DESIGN: Experimental study.

SETTING: Small animal research facility.

ANIMALS: Twenty-four purpose-bred research dogs.

INTERVENTIONS: Dogs were anesthetized, and arterial catheters were placed before euthanasia. One minute after cardiopulmonary arrest, BLS consisting of manual chest compressions and ventilation delivered via endotracheal intubation, face mask, mouth-to-nose, or no ventilation was initiated. Paired arterial and jugular venous blood samples were obtained for POC testing before euthanasia (T0), at 3 minutes (T3), and at 6 minutes (T6) into BLS.

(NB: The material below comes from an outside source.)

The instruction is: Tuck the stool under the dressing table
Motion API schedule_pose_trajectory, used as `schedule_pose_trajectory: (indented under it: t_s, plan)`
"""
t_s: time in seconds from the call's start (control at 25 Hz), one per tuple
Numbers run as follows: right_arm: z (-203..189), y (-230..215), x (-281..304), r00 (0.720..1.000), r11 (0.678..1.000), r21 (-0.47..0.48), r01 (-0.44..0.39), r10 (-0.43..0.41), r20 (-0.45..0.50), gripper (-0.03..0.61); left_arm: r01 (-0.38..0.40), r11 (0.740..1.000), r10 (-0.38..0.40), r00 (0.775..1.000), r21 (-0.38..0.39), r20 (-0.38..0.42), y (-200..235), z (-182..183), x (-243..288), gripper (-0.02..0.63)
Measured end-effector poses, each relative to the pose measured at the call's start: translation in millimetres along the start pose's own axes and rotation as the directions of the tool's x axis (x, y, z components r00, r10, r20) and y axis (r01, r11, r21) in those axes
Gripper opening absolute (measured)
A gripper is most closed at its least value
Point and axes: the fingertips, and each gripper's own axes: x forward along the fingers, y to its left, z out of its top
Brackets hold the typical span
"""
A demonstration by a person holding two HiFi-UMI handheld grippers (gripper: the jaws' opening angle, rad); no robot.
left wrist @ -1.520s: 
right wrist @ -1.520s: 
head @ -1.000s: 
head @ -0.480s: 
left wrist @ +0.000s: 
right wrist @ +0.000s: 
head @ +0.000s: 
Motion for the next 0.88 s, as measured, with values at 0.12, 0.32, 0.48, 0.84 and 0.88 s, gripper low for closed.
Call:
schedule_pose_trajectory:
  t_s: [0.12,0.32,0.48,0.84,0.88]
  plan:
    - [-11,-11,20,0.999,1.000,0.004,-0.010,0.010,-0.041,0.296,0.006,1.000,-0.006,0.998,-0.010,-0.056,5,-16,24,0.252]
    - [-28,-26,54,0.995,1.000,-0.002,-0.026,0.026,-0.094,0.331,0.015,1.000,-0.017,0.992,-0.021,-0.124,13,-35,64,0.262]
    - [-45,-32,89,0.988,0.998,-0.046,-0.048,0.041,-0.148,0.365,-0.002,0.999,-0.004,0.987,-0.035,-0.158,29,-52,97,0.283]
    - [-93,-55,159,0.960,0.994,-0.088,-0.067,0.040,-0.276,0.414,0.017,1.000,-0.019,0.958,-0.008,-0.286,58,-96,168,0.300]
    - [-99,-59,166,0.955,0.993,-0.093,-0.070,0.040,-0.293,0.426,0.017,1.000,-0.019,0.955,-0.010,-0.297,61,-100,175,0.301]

MEASUREMENTS AND MAIN RESULTS: The association of POC variables with arterial or venous sample type while controlling for type of ventilation and sampling timepoint was determined using a generalized linear mixed model. Variables obtained from arterial and venous blood samples were compared over time using repeated measures ANOVA or Friedman test. Pao2, anion gap, potassium, chloride, glucose concentration, and PCV were significantly higher in arterial blood samples compared with venous samples (P < 0.03). By T6, arterial glucose concentration, arterial and venous base excess, venous pH, and plasma lactate, potassium, creatinine, bicarbonate, and sodium concentrations were significantly increased, and arterial and venous Po2, ionized calcium concentration, PCV, and total plasma protein concentration were significantly decreased from T0 (P < 0.05).

CONCLUSIONS: Although statistically significant, arteriovenous differences and changes in POC blood variables during BLS were small and not clinically relevant over time. Given the challenges of arterial blood sampling, it may be reasonable to pursue venous blood sampling during CPR. Further studies in dogs undergoing BLS and advanced life support are needed to better understand the potential clinical role of POC testing during CPR.